Primary LanguagePythonApache License 2.0Apache-2.0

classE

A package to analyze molecular dynamics trajectories using classification.

Molecular dynamics trajectories are often characterized using a low dimensional free energy surface. The difference in two simulations can be analyzed by generating a free energy surface for each, and then comparing them. The classe method allows one to numerically find the difference between the free energy surfaces of two simulations without calculating the surface for each simulation individually. Furthermore, it works in higher dimensions than those accessible when creating a free energy surface for each simulation individually.

classe can be used to compare the free energy surfaces created when mapping atomistic simulations to high dimensional representations (e.g., considering a protein and the carbon-alpha resolution). This allows the output of typical particulate coarse-grained to be compared to atomistic reference data to estimate the difference between the coarse-grained force-field and the manybody potential of mean force. The current implementation not only provides and estimate of difference in free energy surfaces, but also provides a decomposition using SHAP values to identify which features (typically interatomic distances) contribute to the estimated error.

Installation

classe can be be installed by cloning this repo, changing to its root directory, and calling pip install . or pip install .[cv]. The former only install the libraries needed for error analysis, while the latter installs a larger set of packages allowing for the creation of collective variables (as well as error analysis).

Example usage

import classe.featurization as feat
import classe.compare as cc
import numpy as np

#get molecular trajectories (shape n_frames,n_atoms,n_dims)
#data is not included in the repository
mod_array=np.load("data/short_mod_array.npy")
ref_array=np.load("data/short_ref_array.npy")

#create feature table using pairwise distances
mod=feat.make_distance_table(mod_array,batch_size=50000)
ref=feat.make_distance_table(ref_array,batch_size=50000)

#run classE analysis
results=cc.compare_tables(mod,ref,temperature=350)

results contains a table with the SHAP values and estimate error, along with many other useful quantities.

Each trajectory frame is assigned a shap value for each feature, and is not low dimensional.

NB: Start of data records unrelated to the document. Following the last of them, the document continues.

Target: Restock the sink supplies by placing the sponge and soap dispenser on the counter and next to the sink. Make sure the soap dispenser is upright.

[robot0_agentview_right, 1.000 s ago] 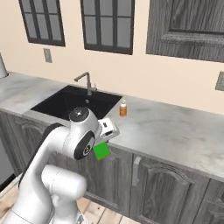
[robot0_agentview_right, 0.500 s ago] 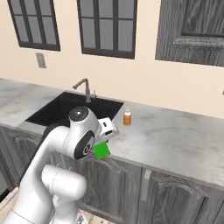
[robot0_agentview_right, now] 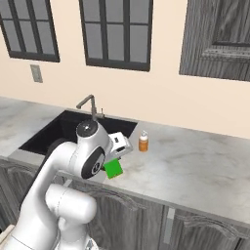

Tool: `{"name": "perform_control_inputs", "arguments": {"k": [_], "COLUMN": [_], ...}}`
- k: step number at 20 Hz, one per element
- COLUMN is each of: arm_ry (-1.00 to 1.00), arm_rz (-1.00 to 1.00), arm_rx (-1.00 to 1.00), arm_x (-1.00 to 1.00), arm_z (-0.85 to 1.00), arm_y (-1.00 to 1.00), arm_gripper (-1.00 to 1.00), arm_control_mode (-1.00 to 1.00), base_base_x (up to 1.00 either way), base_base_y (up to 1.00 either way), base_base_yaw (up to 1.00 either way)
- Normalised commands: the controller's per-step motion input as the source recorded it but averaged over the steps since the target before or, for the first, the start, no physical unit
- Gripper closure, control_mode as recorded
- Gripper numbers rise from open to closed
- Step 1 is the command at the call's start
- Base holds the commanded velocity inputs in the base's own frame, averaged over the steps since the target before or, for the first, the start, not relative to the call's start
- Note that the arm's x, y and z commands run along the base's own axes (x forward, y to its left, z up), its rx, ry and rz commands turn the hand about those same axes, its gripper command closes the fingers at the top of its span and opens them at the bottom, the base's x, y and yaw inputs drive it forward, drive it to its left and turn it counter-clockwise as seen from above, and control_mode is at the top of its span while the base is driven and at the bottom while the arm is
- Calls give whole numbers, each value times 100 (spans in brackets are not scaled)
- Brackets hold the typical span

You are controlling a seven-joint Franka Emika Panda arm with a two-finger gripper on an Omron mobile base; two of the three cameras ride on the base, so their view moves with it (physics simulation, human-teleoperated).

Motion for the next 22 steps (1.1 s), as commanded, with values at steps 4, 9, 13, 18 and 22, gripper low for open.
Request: {"name": "perform_control_inputs", "arguments": {"k": [4,9,13,18,22], "arm_ry": [5,7,17,15,2], "arm_rz": [-4,-5,-9,-3,0], "arm_rx": [0,-5,-10,-1,0], "arm_x": [52,82,88,62,37], "arm_z": [-2,-23,-29,-42,-30], "arm_y": [7,14,32,-2,-30], "arm_gripper": [100,100,100,100,100], "arm_control_mode": [-100,-100,-100,-100,-100], "base_base_x": [0,0,0,0,0], "base_base_y": [0,0,0,0,0], "base_base_yaw": [0,0,0,0,0]}}
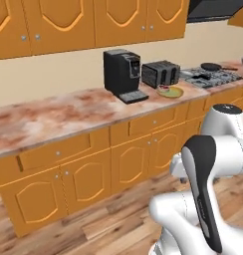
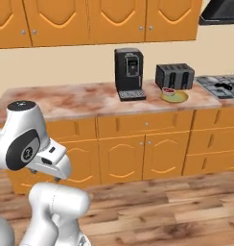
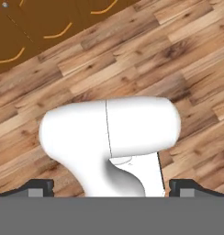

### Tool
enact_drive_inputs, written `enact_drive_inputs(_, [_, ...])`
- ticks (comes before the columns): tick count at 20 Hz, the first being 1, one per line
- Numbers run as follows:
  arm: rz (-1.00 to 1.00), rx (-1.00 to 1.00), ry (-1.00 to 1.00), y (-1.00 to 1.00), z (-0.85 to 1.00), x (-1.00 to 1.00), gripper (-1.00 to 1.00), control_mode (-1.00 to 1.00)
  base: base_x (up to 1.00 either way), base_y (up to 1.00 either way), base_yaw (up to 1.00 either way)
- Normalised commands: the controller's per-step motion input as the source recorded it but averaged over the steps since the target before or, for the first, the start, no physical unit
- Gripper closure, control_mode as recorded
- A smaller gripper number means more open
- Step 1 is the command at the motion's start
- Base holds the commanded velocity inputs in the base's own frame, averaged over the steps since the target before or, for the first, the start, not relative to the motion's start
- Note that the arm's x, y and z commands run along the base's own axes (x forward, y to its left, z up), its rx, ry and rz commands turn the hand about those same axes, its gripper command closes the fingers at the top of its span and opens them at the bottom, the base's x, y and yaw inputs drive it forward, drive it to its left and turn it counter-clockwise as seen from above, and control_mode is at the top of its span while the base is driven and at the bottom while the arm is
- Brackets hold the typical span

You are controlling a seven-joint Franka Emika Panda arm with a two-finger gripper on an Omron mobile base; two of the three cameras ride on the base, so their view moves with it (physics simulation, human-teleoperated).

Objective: Place one of the steaks on the plate and the other in the bowl. Then place the bowl in the fridge.

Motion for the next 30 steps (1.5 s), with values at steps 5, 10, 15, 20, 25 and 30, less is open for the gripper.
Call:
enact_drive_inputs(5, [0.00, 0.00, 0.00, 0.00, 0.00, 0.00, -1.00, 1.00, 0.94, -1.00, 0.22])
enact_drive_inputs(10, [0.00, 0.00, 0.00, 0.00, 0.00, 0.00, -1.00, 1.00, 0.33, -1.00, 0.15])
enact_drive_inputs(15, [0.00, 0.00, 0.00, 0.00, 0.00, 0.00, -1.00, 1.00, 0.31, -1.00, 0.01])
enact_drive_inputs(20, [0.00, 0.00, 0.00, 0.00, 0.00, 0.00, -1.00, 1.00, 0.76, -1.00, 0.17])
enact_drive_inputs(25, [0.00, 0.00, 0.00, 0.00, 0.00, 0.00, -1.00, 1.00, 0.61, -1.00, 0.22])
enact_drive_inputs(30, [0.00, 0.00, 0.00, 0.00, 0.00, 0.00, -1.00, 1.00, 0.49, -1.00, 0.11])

It can be summarized using UMAP and KNR via built in tools, which also allow the learned CVs to be applied to new molecular configurations.

import classe.cv as cv

#extract the data not in the training set
tab=results['table'].loc[~results['table']['in_train'],:]
tabstruct=tab[results['feature_names']]
tabshap=tab[results['shap_names']]

CV=cv.TransferCV(transfer_featurizer=results['shaper'])

#train CV using shap data
CV.fit(tabshap.sample(int(1e4)))

#apply CV to subset of data using structural features
coords=CV.transfer_transform(tabstruct.sample(int(1e4)))

A executable python tool demonstrating typical analysis is found at examples/tsproj.py.